Taking a peek at Apache Solr
We’ve been talking about upgrading #1 German Drupal community DrupalCenter from Drupal 5 to Drupal 6 for a while. We’re also thinking about new features and layout once we get this done. Our content-rich site would definitely get even more attractive with advanced and fast faceted search capabilities. Right nor Drupal’s integrated search isn’t of much fun and it’s so slow…
Because I also server as admin to our dedicated server and have a copy of our site running for tests I spontaneously gave Apache Solr integration a shot. All I had to do was installing Java 5 SDK, installing Apache Solr integration module, downloading, configuring and starting Apache Lucene Solr. Even whithout a fully-fledged servlet container like Tomcat, just using the integrated Jetty engine, it was a lot of fun.

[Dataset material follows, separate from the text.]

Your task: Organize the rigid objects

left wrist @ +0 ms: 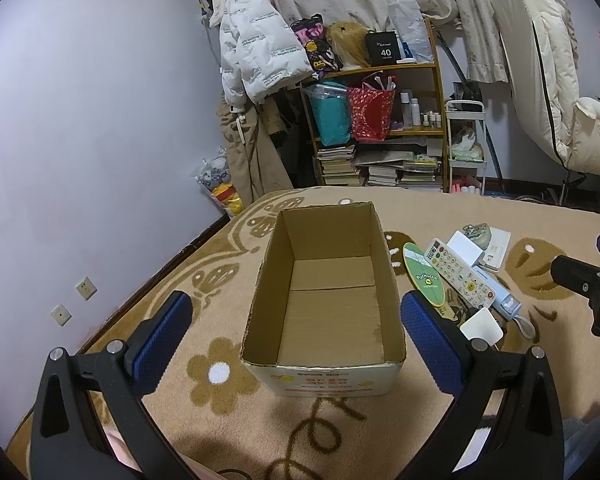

Most of the time time was spend on indexing the content and configuration of Solr facet blocks. Solr search is amazingly fast compared to core search but also leads t more page impressions as you narrow down your searches one by one. It’s a new way of searching mostly known from big sites like Amazon and eBay.
But we also ran into kinda trouble as Solr indexed everything, even content that is protected from regular users. We have internal forums for our moderatores and admins protected by Forum Access module (using Node Access), but even those nodes get indexed. OK, normal users cannot view those protected nodes, but they appear along with some of the nodes’ content on the SERPs.
A quick look at the issue queue made clear that this is a non-trivial problem that causes some headaches across the community. It will be interesting to see how Acquia adresses these issueswith their Solr service called Acquia Search, which is currently in beta mode.